In susceptible individuals, exposure to food antigens causes eosinophilic infiltration of the oesophagus and chronic inflammation, leading to deposition of subepithelial fibrous tissue. Over time, oesophageal remodelling and dysfunction occur.4 Patients may develop trachealisation of the oesophagus and strictures, which cause dysphagia and food bolus impaction.5 Symptoms are not a reliable guide to the severity of inflammation, and patients tend to experience dysphagia or food impaction after eating foods with a firm consistency (e.g. meat); however, these foods are not necessarily the triggers precipitating eosinophilia.

First described in 1993, the prevalence of eosinophilic oesophagitis has quadrupled in the last 30 years, from mean estimates of 15 per 100,000 people before 2007 to 63 per 100,000 people after 2017, becoming the second most common oesophageal disease after gastro-oesophageal reflux disease (GORD).1,6 Eosinophilic oesophagitis is usually diagnosed in childhood or early adulthood, and has a 3:1 male predominance.7 Although uncommon, eosinophilic oesophagitis can be first diagnosed in older adults.8

Eosinophilic oesophagitis is due to a combination of environmental and genetic factors; however, the cause of the rising prevalence is not completely understood. The condition is common among first-degree relatives and the frequency is 41% in monozygotic twins and 24% in dizygotic twins.9

 

Clinical assessment and indications for specialist referral

Clinical assessment is the first step when a diagnosis of eosinophilic oesophagitis is suspected. The most common symptoms of eosinophilic oesophagitis in adults are dysphagia and food bolus impaction;10 other symptoms include chest pain and heartburn. Approximately 50% of patients presenting to the emergency department with food bolus impaction who require endoscopic intervention have eosinophilic oesophagitis.11 Eosinophilic oesophagitis is also a common cause of spontaneous oesophageal perforation.12

In young children, symptoms of eosinophilic oesophagitis are nonspecific and can include failure to thrive, fussy eating, irritability, vomiting and abdominal pain.13

The presence of other atopic conditions, such as asthma, allergic rhinitis and atopic dermatitis, or a family history of these conditions, increases the likelihood of a diagnosis of eosinophilic oesophagitis.

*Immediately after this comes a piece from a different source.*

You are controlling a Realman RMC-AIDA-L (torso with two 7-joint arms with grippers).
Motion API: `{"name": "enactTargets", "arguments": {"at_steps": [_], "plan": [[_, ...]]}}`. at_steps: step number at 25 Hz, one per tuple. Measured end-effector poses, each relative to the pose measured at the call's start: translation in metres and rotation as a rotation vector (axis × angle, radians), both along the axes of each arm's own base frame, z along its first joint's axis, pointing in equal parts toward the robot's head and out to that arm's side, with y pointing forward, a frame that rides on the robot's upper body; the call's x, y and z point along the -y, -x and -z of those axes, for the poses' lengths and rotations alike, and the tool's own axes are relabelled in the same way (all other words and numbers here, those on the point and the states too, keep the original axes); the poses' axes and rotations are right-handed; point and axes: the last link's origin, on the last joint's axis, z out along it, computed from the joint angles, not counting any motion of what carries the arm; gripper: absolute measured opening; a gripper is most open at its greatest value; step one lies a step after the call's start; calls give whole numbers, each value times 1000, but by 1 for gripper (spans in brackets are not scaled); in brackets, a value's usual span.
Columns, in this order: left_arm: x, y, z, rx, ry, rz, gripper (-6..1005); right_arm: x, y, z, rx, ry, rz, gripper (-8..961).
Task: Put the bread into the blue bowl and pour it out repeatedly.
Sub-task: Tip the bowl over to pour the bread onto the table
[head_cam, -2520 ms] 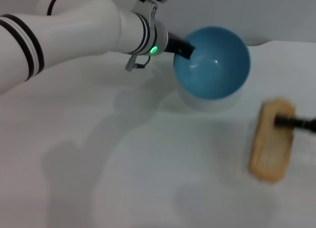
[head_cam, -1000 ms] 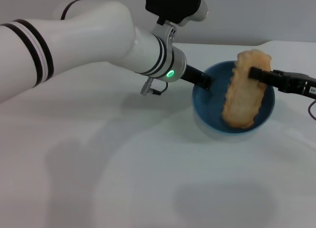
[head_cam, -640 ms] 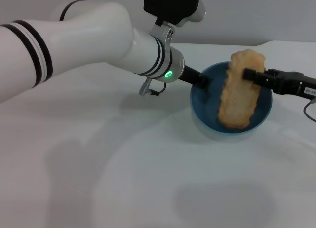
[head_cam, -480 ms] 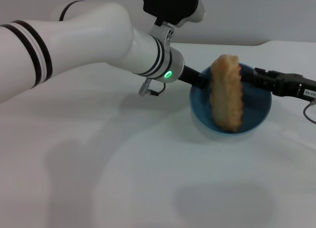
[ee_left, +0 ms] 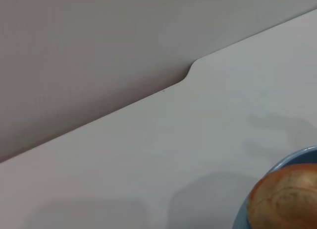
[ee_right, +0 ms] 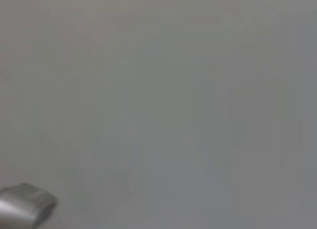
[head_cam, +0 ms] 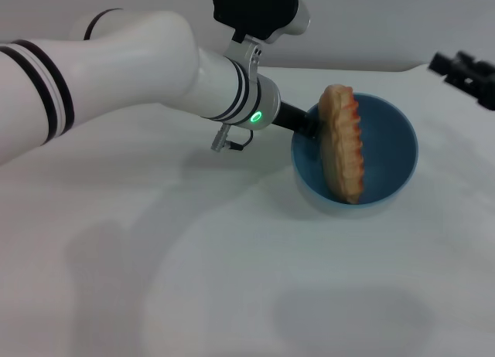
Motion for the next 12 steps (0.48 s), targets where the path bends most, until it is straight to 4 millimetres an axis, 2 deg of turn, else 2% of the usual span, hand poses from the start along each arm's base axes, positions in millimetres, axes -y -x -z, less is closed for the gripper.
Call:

Any patient presenting with food bolus impaction, or a history of dysphagia with or without atopy, should be referred to a gastroenterologist for further evaluation. Other red flags that should trigger a referral include odynophagia (pain when swallowing), unexplained weight loss or persistent reflux despite treatment.

Early diagnosis and referral to a gastroenterologist is key to preventing the progression of fibrosis and development of strictures, reducing the rare risk of oesophageal perforation, and minimising impact on quality of life.

Differentiating between eosinophilic oesophagitis and GORD

Similarly to eosinophilic oesophagitis, GORD is associated with the presence of eosinophils in the oesophagus. GORD is the main differential diagnosis for eosinophilic oesophagitis, but distinguishing between the conditions can be difficult – key factors that can be helpful include symptoms, gender and history of atopic conditions.

Symptoms of GORD, such as heartburn, regurgitation, chest pain and acid taste in the mouth, also occur in eosinophilic oesophagitis, but dysphagia and food bolus impaction do not occur with GORD. Patients with eosinophilic oesophagitis are often symptomatic at the time of eating, whereas GORD symptoms usually occur after eating and at night.14

Response to proton pump inhibitors (PPIs) does not necessarily indicate GORD as the primary cause of oesophageal eosinophilia because patients with either GORD or eosinophilic oesophagitis may respond (or not) to PPIs.15,16

Eosinophilic oesophagitis has a 3:1 male predominance, compared with GORD, which has a 1:1 gender ratio.7 A history of atopy also increases the likelihood of eosinophilic oesophagitis.

 

Diagnostic criteria

The diagnosis of eosinophilic oesophagitis can be made in an individual with typical clinical symptoms and biopsies of the oesophagus demonstrating at least 15 eosinophils (60 eosinophils per mm2) per high-power field. It is also important to exclude alternative causes of oesophageal eosinophilia (see Box 1).15

Box 1 Diagnostic criteria for eosinophilic oesophagitis based on expert consensus reached at the 2017 AGREE conference15

symptoms of oesophageal dysfunction, such as:

  • dysphagia
  • food bolus impaction
  • food refusal
  • heartburn
  • regurgitation
  • vomiting
  • odynophagia
  • chest pain

AND

histopathological confirmation with oesophageal biopsies exhibiting at least 15 eosinophils (60 eosinophils per mm2) per high-power field

AND

exclusion of other causes of oesophageal eosinophilia, such as:

  • gastro-oesophageal reflux disease
  • eosinophilic gastrointestinal disease
  • achalasia
  • hypereosinophilic syndrome
  • connective tissue disease
  • Crohn disease
  • infections
  • ill-induced oesophagitis [NB1]
  • graft versus host disease
NB1: Pill-induced oesophagitis refers to a direct toxic effect on the mucosa from an oral medication (e.g. a bisphosphonate or antibiotic).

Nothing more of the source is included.